AI Papers Reader

Personalized digests of latest AI research

View on GitHub

Balancing the Scales: New "MARBLE" Framework Helps AI Image Generators Master Multiple Skills at Once

When we ask an AI to generate an image of a “medieval knight holding a sign that says ‘Welcome Home’ in a flower garden,” we aren’t just looking for one thing. We want the knight to look realistic (aesthetics), the garden to match the prompt (alignment), and the text to be spelled correctly (OCR).

In the world of Reinforcement Learning (RL) fine-tuning, these requirements are known as “rewards.” Until now, training AI to satisfy all of them simultaneously has been a frustrating balancing act. Most developers either train separate models for each skill or try to mash all the rewards together into a single “weighted sum” score. However, a new paper from researchers at Zhejiang University and HiThink introduces MARBLE, a framework that treats these competing goals like a diplomatic negotiation rather than a simple math problem.

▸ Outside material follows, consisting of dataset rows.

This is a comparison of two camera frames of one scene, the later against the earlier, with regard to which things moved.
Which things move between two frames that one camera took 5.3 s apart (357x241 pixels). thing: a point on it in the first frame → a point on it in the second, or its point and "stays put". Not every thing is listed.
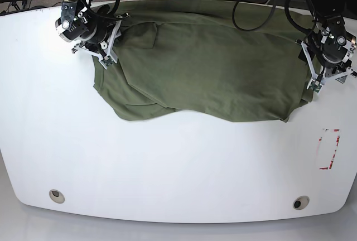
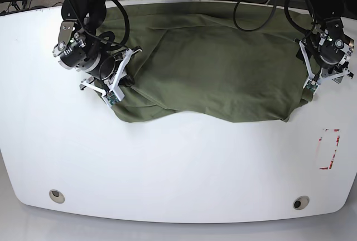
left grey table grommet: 57,196 stays put
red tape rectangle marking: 335,130 stays put
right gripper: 333,44 stays put
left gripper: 99,30 → 105,66
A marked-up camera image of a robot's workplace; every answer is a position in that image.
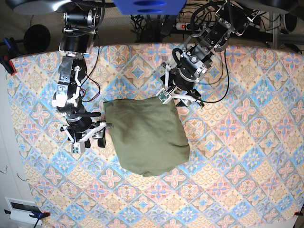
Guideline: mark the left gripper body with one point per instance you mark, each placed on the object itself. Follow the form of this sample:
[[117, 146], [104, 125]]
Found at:
[[177, 86]]

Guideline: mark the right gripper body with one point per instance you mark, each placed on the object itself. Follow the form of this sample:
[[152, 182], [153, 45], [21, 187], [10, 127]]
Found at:
[[80, 126]]

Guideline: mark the green t-shirt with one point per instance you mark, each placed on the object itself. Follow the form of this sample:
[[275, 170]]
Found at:
[[147, 135]]

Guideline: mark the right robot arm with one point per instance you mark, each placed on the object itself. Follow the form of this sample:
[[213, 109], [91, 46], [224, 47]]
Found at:
[[80, 30]]

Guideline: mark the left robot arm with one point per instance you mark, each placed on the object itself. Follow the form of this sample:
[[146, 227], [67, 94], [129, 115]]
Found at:
[[211, 26]]

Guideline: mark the white power strip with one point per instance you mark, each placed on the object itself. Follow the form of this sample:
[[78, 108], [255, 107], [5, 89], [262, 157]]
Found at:
[[183, 26]]

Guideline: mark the patterned tablecloth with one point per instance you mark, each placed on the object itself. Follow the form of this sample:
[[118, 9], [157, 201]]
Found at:
[[246, 164]]

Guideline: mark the black round stool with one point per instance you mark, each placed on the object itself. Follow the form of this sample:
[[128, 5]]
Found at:
[[36, 39]]

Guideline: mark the red black clamp left top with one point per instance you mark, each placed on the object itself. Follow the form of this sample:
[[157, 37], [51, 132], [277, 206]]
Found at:
[[8, 65]]

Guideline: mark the blue clamp top left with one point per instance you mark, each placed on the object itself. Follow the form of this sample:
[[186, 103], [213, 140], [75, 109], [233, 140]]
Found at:
[[10, 51]]

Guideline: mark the red clamp bottom right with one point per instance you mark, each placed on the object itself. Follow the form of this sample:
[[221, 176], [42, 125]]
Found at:
[[299, 213]]

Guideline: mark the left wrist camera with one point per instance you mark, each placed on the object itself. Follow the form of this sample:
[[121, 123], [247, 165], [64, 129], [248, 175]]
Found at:
[[164, 96]]

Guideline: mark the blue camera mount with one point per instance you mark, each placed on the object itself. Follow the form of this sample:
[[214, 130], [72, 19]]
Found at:
[[149, 7]]

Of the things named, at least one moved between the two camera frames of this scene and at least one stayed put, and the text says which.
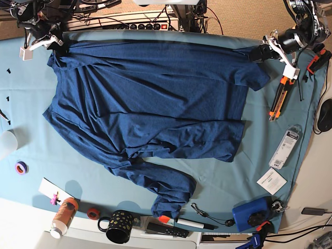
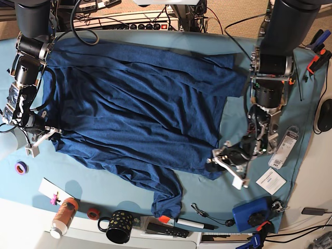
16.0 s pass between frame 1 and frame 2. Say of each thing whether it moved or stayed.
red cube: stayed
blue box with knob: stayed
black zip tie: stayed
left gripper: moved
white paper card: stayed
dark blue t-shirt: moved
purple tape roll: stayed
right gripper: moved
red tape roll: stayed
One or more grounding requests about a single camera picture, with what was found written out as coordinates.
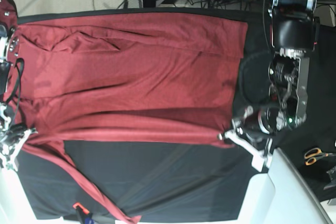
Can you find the yellow-handled scissors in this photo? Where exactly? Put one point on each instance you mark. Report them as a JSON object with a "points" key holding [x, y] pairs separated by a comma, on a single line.
{"points": [[315, 154]]}

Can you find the red long-sleeve shirt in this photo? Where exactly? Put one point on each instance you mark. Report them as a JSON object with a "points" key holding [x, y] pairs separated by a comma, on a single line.
{"points": [[150, 77]]}

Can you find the black table cloth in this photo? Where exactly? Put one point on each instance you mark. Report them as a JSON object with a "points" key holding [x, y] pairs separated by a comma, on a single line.
{"points": [[161, 182]]}

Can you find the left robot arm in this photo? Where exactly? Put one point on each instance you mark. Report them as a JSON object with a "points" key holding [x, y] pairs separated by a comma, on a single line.
{"points": [[295, 97]]}

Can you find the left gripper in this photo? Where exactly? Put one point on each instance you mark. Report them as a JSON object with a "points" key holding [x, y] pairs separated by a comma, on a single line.
{"points": [[254, 132]]}

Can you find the black metal tool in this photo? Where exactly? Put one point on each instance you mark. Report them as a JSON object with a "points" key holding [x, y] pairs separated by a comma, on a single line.
{"points": [[331, 184]]}

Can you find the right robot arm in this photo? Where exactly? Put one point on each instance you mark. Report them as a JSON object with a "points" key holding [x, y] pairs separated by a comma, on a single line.
{"points": [[12, 66]]}

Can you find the white bin right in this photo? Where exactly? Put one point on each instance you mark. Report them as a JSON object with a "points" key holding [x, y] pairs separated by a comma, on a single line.
{"points": [[281, 196]]}

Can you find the white bin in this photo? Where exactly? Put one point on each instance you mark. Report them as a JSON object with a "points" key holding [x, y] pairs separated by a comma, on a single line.
{"points": [[15, 207], [281, 196]]}

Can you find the orange blue clamp bottom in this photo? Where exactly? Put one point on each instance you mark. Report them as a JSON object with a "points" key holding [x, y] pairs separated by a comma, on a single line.
{"points": [[84, 215]]}

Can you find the white bin left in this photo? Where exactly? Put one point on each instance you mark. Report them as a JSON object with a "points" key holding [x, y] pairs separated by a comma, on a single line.
{"points": [[15, 207]]}

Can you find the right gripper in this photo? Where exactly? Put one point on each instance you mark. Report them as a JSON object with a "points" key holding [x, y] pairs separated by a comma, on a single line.
{"points": [[12, 142]]}

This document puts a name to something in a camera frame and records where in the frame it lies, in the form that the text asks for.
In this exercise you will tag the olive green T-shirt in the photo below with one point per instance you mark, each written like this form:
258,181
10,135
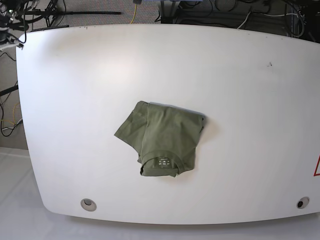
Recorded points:
164,137

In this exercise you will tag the right table grommet hole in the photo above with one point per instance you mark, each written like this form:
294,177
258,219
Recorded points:
303,202

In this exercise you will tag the left table grommet hole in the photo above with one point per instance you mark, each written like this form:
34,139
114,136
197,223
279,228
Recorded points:
88,205

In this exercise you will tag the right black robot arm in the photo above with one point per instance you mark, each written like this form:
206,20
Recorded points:
9,10

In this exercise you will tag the table grommet hole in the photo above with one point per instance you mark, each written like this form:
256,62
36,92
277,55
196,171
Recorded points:
88,205
303,202

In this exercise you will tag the black tripod stand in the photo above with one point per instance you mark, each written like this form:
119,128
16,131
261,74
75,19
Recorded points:
32,14

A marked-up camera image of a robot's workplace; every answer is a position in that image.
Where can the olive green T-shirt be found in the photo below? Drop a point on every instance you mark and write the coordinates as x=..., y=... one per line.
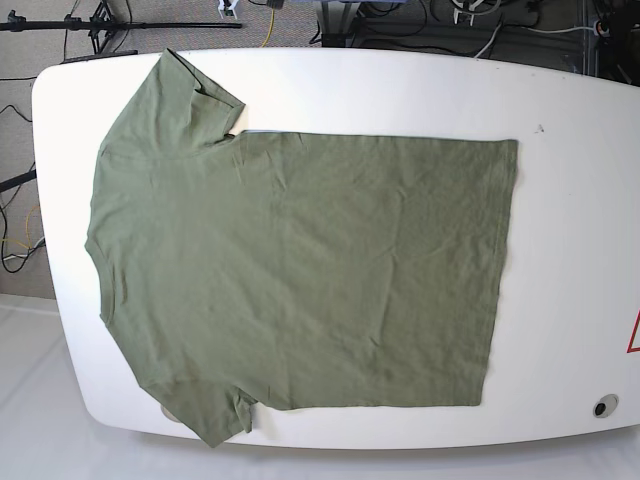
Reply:
x=293, y=270

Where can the red triangle sticker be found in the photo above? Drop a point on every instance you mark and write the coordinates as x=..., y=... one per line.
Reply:
x=633, y=344

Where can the left table cable grommet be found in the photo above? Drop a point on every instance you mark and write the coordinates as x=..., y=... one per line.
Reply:
x=169, y=415

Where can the table cable grommet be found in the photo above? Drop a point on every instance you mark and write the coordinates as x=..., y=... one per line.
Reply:
x=605, y=406
x=169, y=415

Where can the right table cable grommet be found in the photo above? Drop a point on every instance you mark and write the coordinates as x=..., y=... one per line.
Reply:
x=605, y=406

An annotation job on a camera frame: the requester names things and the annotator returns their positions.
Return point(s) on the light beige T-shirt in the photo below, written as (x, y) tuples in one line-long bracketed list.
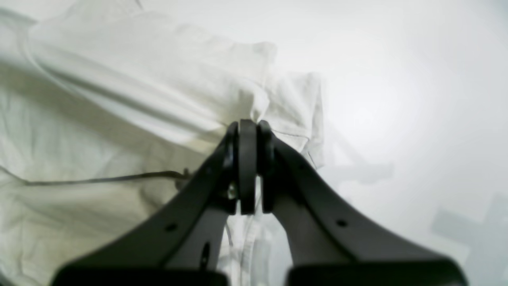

The Problem of the “Specialist Sample”

The core issue with current training methods is what the researchers call the “specialist sample” phenomenon. Imagine you are training an AI using a picture of a cat. This image is great for teaching the AI about fur textures and lighting (aesthetic rewards), but it contains no text, meaning it is useless for teaching the AI how to spell (text rewards).

If you use a traditional “weighted sum” approach, the neutral signal from the spelling reward effectively “waters down” the strong signal from the aesthetic reward. The model gets confused, receiving a diluted, mediocre instruction. In fact, the researchers found that in 80% of training batches, the standard approach actually pushes the model away from at least one of its goals.

How MARBLE Negotiates Excellence

MARBLE (Multi-Aspect Reward BaLancE) solves this by moving the conflict resolution from the “score” stage to the “gradient” stage. Instead of collapsing all feedback into a single number, MARBLE calculates a specific “push” (a gradient) for every individual reward.

Think of it like a group of people trying to move a heavy sofa through a narrow door. One person wants to push left, and another wants to push forward. A “weighted sum” approach might result in a shove that hits the doorframe. MARBLE, however, uses a mathematical technique called Quadratic Programming to find a “common descent direction”—the precise angle that moves the sofa forward in a way that satisfies everyone’s requirements.

To keep this process efficient, the team introduced “amortized” optimization. Performing complex math for five or more rewards every millisecond would normally grind training to a halt. MARBLE instead calculates the best “negotiated direction” every few steps and smoothly applies it to the rest, allowing it to run at 97% of the speed of much simpler, less effective methods.

Proving the Results

Testing MARBLE on the state-of-the-art Stable Diffusion 3.5 Medium model, the researchers optimized for five distinct rewards, including aesthetic appeal and prompt faithfulness. Unlike previous methods that often sacrificed one skill to improve another, MARBLE improved all five dimensions simultaneously.

Qualitative results showed that while older methods often produced blurry text or ignored complex spatial instructions (like “a kite above a toothbrush”), MARBLE consistently generated sharp, high-contrast images that followed every part of the user’s prompt. By treating AI “quality” as the multi-dimensional challenge it truly is, MARBLE provides a scalable blueprint for the next generation of creative AI.